• **WHAT IS EXPECTED**
Each line of the listing below that includes "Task" must be copied.
○ ○ ○ ○
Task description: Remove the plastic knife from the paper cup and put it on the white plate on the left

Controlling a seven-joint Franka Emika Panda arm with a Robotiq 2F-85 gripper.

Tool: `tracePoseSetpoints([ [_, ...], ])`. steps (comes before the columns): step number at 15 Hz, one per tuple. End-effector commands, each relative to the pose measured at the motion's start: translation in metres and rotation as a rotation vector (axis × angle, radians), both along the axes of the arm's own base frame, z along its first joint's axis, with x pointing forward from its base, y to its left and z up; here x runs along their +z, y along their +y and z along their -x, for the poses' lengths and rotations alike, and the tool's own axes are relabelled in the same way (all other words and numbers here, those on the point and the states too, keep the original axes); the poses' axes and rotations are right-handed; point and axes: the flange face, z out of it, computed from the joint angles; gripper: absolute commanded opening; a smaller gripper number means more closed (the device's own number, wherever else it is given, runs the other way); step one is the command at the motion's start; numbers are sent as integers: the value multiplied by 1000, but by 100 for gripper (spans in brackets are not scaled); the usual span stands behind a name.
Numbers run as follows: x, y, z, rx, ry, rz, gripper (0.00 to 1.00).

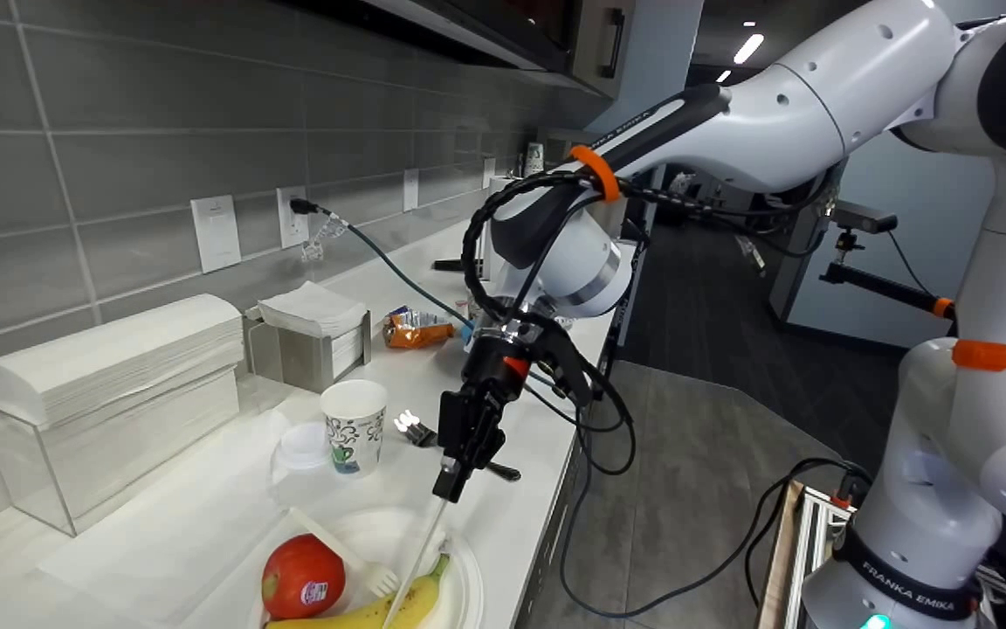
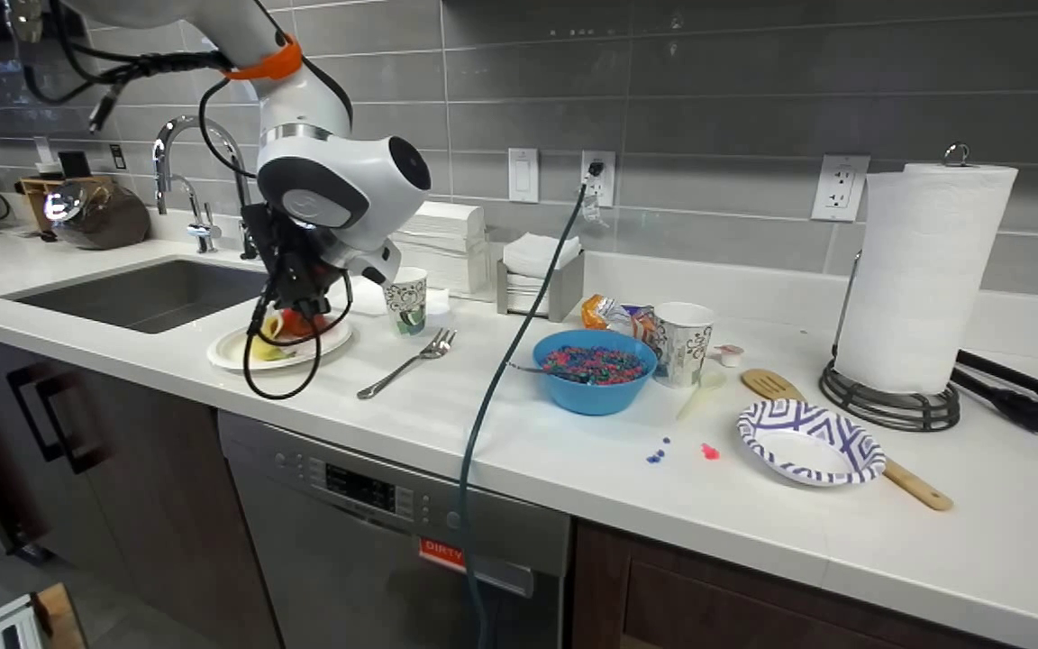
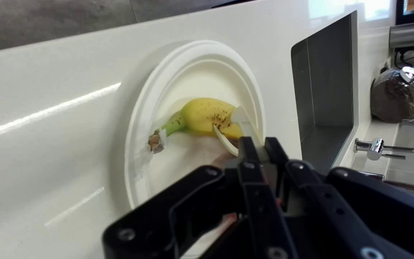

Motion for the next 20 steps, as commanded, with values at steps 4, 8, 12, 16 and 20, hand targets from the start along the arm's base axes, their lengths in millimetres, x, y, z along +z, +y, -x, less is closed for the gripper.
tracePoseSetpoints([
  [4, -15, -5, -5, -2, -11, 37, 3],
  [8, -13, -11, -8, -4, -17, 47, 3],
  [12, -7, -24, -18, -14, -32, 56, 3],
  [16, -8, -30, -21, -6, -30, 67, 3],
  [20, -14, -24, -18, 9, -28, 68, 3],
])
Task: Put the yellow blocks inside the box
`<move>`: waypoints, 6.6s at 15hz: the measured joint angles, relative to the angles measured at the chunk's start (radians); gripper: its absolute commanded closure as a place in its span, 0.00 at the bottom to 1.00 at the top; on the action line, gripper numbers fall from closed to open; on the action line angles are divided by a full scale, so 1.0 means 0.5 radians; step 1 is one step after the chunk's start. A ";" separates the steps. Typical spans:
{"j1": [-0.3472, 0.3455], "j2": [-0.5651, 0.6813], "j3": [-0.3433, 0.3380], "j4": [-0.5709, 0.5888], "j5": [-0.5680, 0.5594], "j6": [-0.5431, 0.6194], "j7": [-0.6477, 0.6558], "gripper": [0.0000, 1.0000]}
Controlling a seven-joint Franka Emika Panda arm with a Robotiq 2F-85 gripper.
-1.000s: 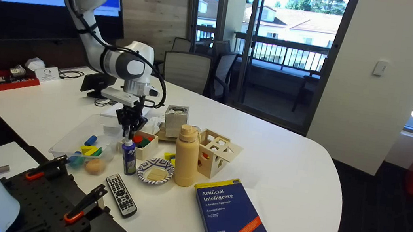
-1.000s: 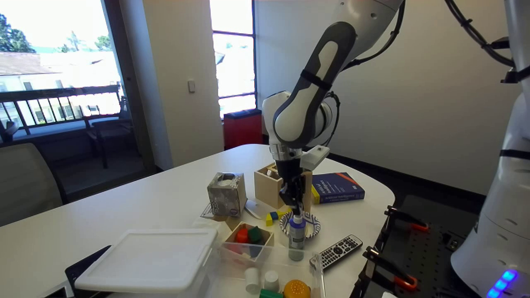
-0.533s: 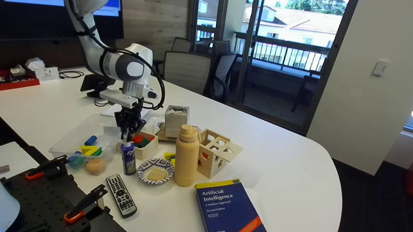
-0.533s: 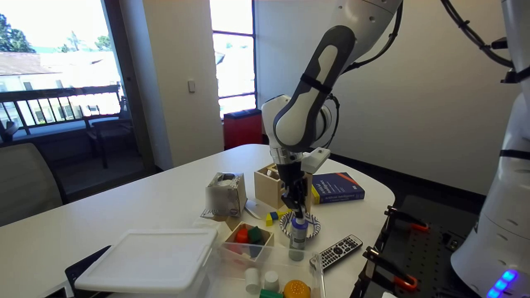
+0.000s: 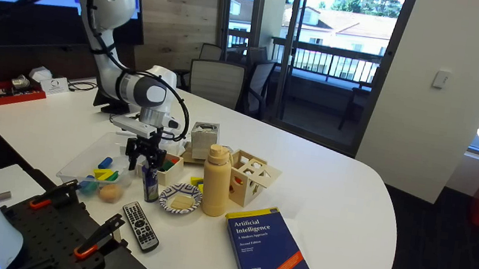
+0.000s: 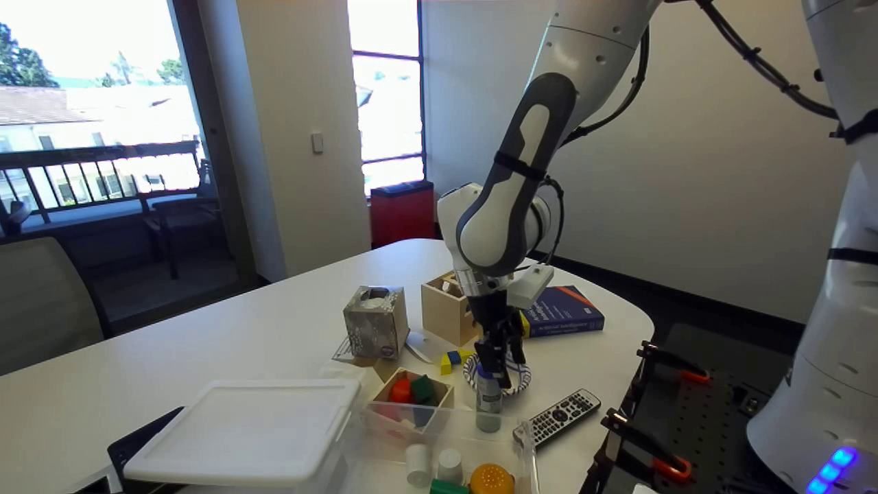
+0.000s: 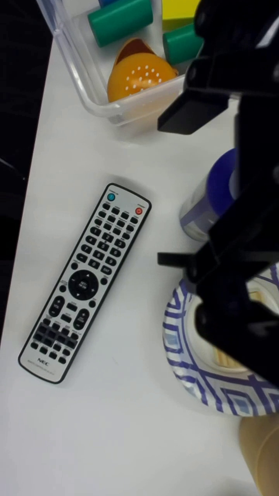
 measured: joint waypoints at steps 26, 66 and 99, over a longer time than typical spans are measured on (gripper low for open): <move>-0.284 -0.315 0.097 0.010 0.827 0.362 -0.437 0.00; 0.270 0.989 -0.428 1.044 0.431 0.729 1.015 0.00; 0.247 0.901 -0.432 1.157 0.435 0.535 1.020 0.94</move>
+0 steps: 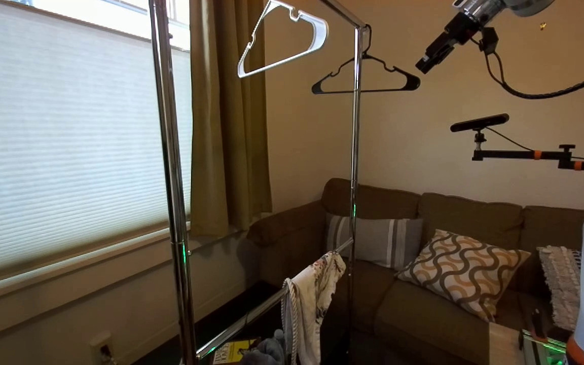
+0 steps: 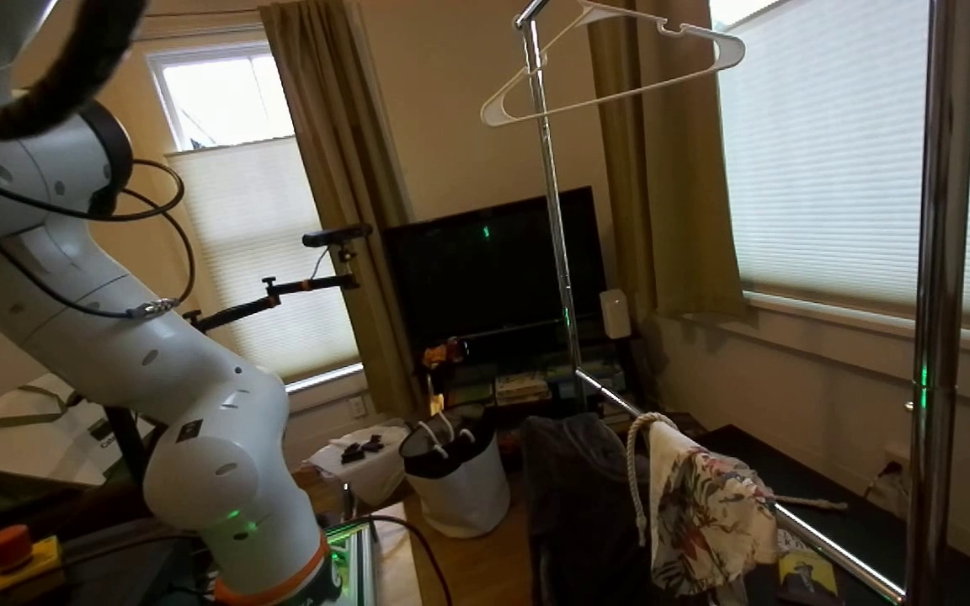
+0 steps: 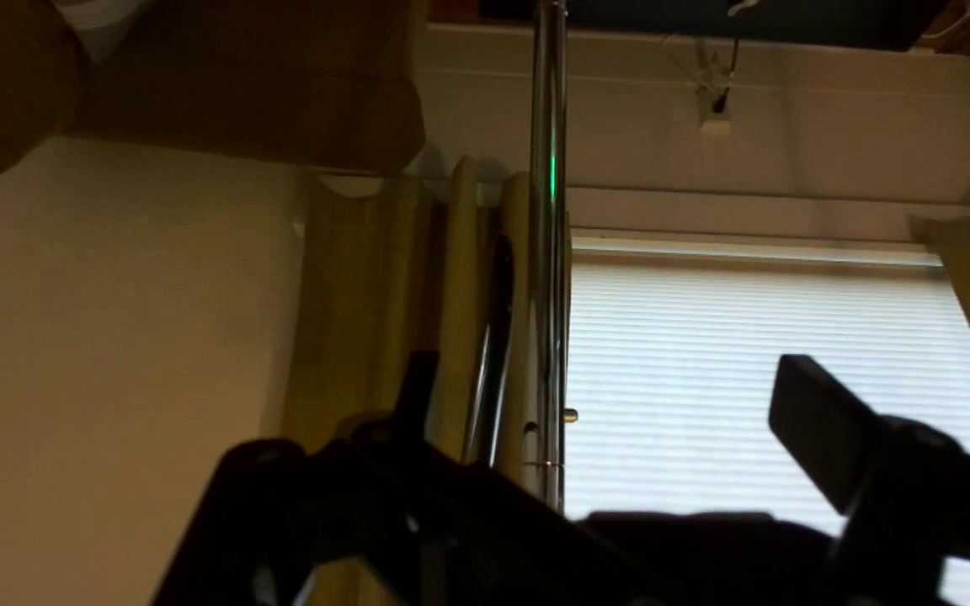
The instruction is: Move the black hanger from the right to the left on the top rod
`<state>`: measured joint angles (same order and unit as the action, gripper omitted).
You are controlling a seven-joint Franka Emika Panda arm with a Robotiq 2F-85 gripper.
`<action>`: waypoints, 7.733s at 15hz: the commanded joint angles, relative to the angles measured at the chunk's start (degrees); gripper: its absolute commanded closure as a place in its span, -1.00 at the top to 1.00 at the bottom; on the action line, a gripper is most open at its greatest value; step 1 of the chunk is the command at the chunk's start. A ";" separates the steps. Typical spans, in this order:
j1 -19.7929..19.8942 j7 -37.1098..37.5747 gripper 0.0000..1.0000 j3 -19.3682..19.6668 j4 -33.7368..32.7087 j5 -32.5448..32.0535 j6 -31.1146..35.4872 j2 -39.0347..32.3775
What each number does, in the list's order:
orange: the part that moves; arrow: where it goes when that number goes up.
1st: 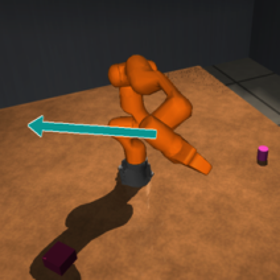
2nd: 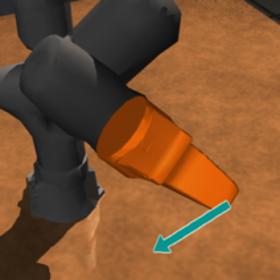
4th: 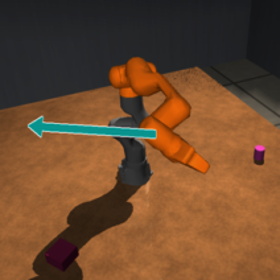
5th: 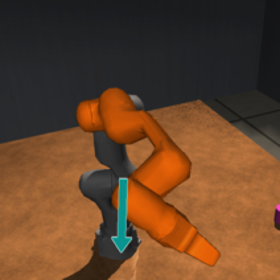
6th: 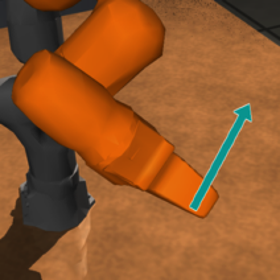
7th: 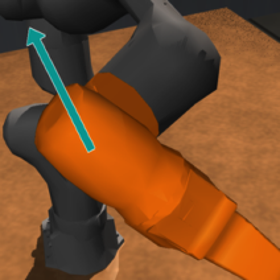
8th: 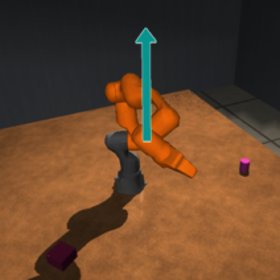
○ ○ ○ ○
• **RESULT**
Task description: Remove the plastic knife from the paper cup and put it on the white plate on the left
Task: Put the yellow blocks inside the box

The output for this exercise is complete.